- Instructions to follow -
Going down the listing below, print exactly each line from the one with "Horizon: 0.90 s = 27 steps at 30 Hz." up to and including the one with "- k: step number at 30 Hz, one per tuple", and skip the rest.
::::::
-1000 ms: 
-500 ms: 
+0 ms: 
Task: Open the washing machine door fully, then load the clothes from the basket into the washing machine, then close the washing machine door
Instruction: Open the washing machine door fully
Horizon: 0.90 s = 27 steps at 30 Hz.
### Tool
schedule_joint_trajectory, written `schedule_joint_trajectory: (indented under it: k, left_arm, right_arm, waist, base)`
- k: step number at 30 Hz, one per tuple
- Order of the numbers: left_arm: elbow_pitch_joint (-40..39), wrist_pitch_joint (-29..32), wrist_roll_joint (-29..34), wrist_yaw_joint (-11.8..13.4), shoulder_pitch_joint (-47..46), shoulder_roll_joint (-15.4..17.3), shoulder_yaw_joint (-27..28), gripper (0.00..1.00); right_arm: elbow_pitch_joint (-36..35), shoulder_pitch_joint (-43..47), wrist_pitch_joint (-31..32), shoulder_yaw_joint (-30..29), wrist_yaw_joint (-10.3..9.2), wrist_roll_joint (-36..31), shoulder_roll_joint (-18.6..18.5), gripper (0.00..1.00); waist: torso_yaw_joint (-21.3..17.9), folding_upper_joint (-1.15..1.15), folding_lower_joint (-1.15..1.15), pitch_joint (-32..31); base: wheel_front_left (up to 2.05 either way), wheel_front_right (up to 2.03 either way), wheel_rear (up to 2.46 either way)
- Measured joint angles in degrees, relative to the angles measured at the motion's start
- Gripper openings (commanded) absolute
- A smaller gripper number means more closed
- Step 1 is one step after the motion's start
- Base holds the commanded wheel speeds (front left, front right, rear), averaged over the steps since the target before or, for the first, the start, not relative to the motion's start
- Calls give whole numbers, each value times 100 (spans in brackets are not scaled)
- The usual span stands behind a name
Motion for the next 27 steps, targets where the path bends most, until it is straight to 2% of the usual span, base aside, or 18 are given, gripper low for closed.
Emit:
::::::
- Answer space -
Horizon: 0.90 s = 27 steps at 30 Hz.
### Tool
schedule_joint_trajectory, written `schedule_joint_trajectory: (indented under it: k, left_arm, right_arm, waist, base)`
- k: step number at 30 Hz, one per tuple

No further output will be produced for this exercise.